- **Input data**

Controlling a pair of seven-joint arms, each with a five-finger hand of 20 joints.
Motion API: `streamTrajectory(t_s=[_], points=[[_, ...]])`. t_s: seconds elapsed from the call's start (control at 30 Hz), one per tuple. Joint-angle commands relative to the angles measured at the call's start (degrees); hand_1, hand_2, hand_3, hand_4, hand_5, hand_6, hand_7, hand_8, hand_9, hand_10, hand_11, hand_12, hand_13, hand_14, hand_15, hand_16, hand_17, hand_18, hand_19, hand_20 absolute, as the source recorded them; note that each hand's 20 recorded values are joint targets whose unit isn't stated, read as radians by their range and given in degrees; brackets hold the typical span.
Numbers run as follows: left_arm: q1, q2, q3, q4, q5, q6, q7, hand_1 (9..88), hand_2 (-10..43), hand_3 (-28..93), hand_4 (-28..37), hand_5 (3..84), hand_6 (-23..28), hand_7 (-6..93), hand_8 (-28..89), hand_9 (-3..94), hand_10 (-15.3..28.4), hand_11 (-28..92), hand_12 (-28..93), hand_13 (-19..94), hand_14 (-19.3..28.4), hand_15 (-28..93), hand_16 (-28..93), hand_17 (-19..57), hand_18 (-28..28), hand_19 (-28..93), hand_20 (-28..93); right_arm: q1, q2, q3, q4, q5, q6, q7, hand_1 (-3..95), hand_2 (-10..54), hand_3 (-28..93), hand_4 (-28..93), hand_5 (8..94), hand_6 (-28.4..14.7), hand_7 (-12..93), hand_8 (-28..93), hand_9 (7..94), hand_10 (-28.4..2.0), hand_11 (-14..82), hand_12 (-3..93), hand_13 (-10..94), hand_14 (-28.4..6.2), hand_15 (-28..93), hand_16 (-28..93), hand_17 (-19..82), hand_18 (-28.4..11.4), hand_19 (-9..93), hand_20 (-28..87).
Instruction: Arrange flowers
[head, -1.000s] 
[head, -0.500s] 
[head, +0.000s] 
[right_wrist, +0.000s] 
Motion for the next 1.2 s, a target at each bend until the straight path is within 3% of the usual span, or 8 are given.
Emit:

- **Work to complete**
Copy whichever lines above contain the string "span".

- **Answer below**
Motion API: `streamTrajectory(t_s=[_], points=[[_, ...]])`. t_s: seconds elapsed from the call's start (control at 30 Hz), one per tuple. Joint-angle commands relative to the angles measured at the call's start (degrees); hand_1, hand_2, hand_3, hand_4, hand_5, hand_6, hand_7, hand_8, hand_9, hand_10, hand_11, hand_12, hand_13, hand_14, hand_15, hand_16, hand_17, hand_18, hand_19, hand_20 absolute, as the source recorded them; note that each hand's 20 recorded values are joint targets whose unit isn't stated, read as radians by their range and given in degrees; brackets hold the typical span.
Motion for the next 1.2 s, a target at each bend until the straight path is within 3% of the usual span, or 8 are given.

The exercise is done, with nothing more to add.